With just over a month left in office, criminal justice reform advocates are hoping that he will use this power to grant as many commutations as possible.
While the Constitution prohibits commutations for incarcerated people with two prior felonies, this only applies to roughly half the people on death row. To commute that group, the governor would need the California Supreme Court’s approval.
Earlier this year, however, the Court issued an administrative order offering more latitude to the governor’s office in determining which cases deserved clemency. Under the old approach, the justices could weigh in with their views on the merits of an individual case for commutation. Under the new order, the justices will only intervene if a commutation request represents an “abuse of power.”
With nearly 750 people, California has the largest death row population in the Western Hemisphere. Nearly 2/3 of death row prisoners are people of color. Nearly 1/2 were teenagers or young adults when they were sentenced to death, even though recent legislation (SB 260, SB 261, and AB 1308) has given rehabilitation and second-chance opportunities to others in this age group who were not sentenced to death. Studies have shown that most people on death row have experienced mental illness, intellectual and developmental disabilities, and the lingering effects of addiction, poverty, and extreme childhood abuse at astonishing rates.

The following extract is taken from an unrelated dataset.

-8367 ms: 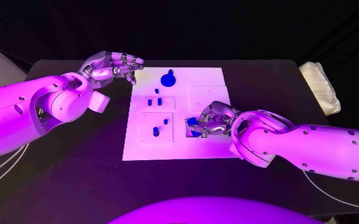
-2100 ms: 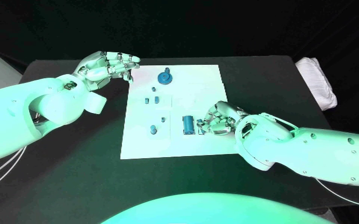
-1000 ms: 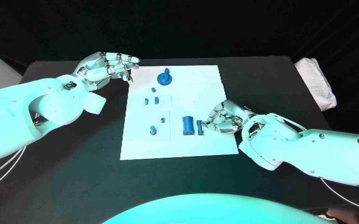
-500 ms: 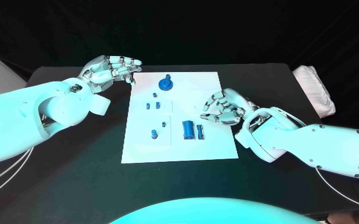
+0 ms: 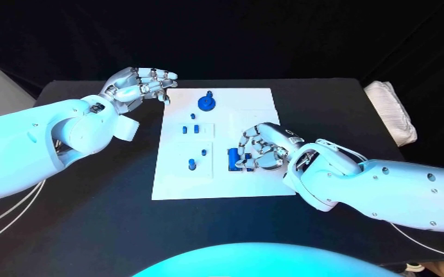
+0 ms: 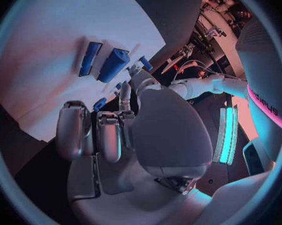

Granting broad clemency to condemned prisoners would not be unprecedented. According to the Death Penalty Information Center, there have been 12 instances of broad death sentence commutations by governors. Moreover, four states currently have moratoria on executions imposed by their governors in recent years.
On Monday, November 19, religious groups submitted 6,000 letters to Governor Brown, calling on him to make broad use of his clemency powers for people on death row. Led by Catholic groups, this effort focused on moral and spiritual arguments.
On Tuesday, November 20, The Marshall Project published an article titled “The Jerry Brown Way of Pardoning,” detailing trends in the governor’s use of pardons and commutations. One significant theme was that, rather than helping political allies or listening to celebrity pressure as President Trump has done, Governor Brown exercises his clemency powers based on what he views as systemic injustices, often announcing them on Catholic holidays in a reflection of his faith and spirituality. Evan Westrup, a spokesperson for Governor Brown, wrote in a statement that, “It’s a recognition that people can, and do, change—even after committing terrible crimes [….] It’s also a recognition of the radical and unprecedented sentencing increases and prison building boom of the 80s and beyond as well as the diminished role of parole as a vital ingredient in California’s system of sentencing and rehabilitative process.”
Death Penalty Focus has also started a petition asking that the governor make broad use of his clemency powers for people on death row. He has just over one month to decide how to use them. We hope he’ll opt for mercy, and cement his legacy as a principled, moral leader.